Kepala Seksi Penyelenggara Haji dan Umrah Kemenag Kota Kendari Marwijid, mengungkapkan akibat keputusan tersebut 630 Jemaah Haji Kota Kendari, Sulawesi Tenggara (Sultra) batal berangkat ke Baitullah tahun ini.

"Harusnya pertengahan bulan Juli, karena Kota Kendari masuk di gelombang ke dua se-Sultra," terang Marwijid, Selasa (2/6/2020).

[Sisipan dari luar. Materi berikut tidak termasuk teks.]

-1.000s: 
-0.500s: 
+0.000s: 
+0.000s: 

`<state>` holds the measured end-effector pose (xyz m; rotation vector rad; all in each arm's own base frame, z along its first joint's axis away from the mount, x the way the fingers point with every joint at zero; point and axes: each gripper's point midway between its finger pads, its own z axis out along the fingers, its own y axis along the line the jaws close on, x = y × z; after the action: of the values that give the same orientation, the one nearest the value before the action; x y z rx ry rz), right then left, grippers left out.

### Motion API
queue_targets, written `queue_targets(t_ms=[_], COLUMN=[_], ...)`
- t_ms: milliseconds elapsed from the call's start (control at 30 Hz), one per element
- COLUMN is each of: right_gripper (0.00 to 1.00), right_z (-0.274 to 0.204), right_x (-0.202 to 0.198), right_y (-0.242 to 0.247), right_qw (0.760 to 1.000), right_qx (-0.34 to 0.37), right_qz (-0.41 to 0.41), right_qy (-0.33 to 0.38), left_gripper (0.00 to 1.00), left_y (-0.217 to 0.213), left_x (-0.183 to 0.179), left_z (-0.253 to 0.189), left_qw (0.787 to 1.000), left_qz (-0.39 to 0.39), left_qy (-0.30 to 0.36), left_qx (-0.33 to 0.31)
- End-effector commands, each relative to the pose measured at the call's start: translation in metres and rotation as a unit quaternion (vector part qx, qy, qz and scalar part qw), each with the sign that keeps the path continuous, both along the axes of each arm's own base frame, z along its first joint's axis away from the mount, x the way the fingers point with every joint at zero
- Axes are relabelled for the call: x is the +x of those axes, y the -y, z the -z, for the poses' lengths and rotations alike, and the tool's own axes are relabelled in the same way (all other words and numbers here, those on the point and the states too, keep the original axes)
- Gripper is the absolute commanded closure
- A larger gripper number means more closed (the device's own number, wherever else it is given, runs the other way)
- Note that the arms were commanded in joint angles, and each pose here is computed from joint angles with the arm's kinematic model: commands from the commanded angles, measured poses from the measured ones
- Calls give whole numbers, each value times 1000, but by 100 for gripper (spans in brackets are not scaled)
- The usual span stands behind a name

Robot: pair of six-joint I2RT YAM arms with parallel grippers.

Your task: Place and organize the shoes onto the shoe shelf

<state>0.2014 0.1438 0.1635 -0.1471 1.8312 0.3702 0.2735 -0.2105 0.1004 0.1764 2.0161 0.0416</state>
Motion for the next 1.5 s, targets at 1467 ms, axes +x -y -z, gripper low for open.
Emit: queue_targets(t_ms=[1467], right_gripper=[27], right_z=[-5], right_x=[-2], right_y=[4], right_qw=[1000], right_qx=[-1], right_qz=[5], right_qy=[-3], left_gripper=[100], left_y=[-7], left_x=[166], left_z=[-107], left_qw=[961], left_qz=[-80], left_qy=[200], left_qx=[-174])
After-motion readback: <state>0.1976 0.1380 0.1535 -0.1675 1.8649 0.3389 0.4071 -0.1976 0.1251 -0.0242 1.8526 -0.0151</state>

Marwijid menjelaskan, Kantor Kemenag Kota Kendari akan menunggu keputusan dari Kementerian Agama terkait kebijakan yang akan diambil pasca keputusan pembatalan haji termasuk kebijakan kepada 562 jemaah yang sudah melunasi Biaya Perjalanan Ibadah Haji (BPIH) khusus tahun 2020 M/1441 Hijriah.

"Karena Kementerian Agama akan membuat kebijakan tersendiri dan membuat edaran terkait pembatalan ini dan nantinya keputusan tersebut akan menjadi referensi kami," jelasnya.